When the Reds won, they began a process of systematically trying to kill or bury not just the White soldiers and sympathizers, but also their symbols. The Soviets obliterated thousands of churches across the country and in Novosibirsk, at least one church cemetery. This was both symbolic and practical as it destroyed the only alternative organization which attracted loyalty and therfore, had power.
The local Committee, or whoever was in charge in the 1920s, had workers lay sod and plant seed to convert the church land into a soccer pitch. It must have delighted their non-existent souls to see beautiful Soviet youth kicking a ball around, getting rosy as the new flag, atop what had been the most hallowed ground of the old, despised religious Russia.
But then one year it rained. And rained. And rained. And the inadequacies of Soviet workmanship were literally laid bare in the most gruesome of ways, as the new turf washed away and the coffins bobbed to the surface. The soccer field, the playground of the new youth, was a horror show. The way Boris told the story, you believed he saw it.
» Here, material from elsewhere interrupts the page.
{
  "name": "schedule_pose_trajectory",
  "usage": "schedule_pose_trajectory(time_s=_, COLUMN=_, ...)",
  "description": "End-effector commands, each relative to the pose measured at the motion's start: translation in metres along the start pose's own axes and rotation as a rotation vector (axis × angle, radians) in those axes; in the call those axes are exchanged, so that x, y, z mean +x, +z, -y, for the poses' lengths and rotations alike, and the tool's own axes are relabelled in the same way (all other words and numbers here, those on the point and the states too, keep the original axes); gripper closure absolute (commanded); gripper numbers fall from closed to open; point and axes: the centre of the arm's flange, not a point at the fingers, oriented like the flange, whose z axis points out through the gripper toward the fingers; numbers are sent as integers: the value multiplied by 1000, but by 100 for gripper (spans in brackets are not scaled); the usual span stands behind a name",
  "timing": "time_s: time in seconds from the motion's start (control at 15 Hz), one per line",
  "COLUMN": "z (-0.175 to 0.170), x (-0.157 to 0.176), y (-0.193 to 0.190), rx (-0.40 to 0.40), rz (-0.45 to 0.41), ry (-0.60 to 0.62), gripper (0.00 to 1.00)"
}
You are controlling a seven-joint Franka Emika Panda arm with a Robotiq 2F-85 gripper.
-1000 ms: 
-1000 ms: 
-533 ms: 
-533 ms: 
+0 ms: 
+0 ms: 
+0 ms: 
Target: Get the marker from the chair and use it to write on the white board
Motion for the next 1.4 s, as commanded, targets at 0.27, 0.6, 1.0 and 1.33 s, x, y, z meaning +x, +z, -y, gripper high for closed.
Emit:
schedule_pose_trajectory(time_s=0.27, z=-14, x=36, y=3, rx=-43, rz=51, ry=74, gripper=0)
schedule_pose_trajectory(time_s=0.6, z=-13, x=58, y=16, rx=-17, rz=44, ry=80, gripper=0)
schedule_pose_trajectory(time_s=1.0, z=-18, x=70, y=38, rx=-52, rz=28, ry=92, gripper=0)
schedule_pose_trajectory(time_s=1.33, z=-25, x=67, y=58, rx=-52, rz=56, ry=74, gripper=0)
This was a moment of poetic symbolism that Dr. Zhivago would have appreciated. It was impossible to keep the old Russia down. Today, Mr. Putin seems to know that and has decided to exalt the dead, to milk the sensibilities of the people for his own ends. Sochi is the product of the sentimental inside the Russian soul, married to tyranny and organized theft. Reporters and visitors laugh at the brown tap water and the terrible hotel rooms, but they should remember what is buried underneath.
So long as they were stuck with a phony ideology they could hardly believe and which starved them (communism) the Russians were hobbled. When they were fumbling about in a democratic haze, the afterglow of the 1990s, they seemed charming and harmless. But ignited by sentiment, bound together by nationalism and organized by a fierce tyrant, there is almost nothing the Russians cannot do. They spent $51 billion dollars on a Potemkin village, more to delude themselves than the rest of the world about Putin’s Russia. Imagine what they might spend on something that really matters.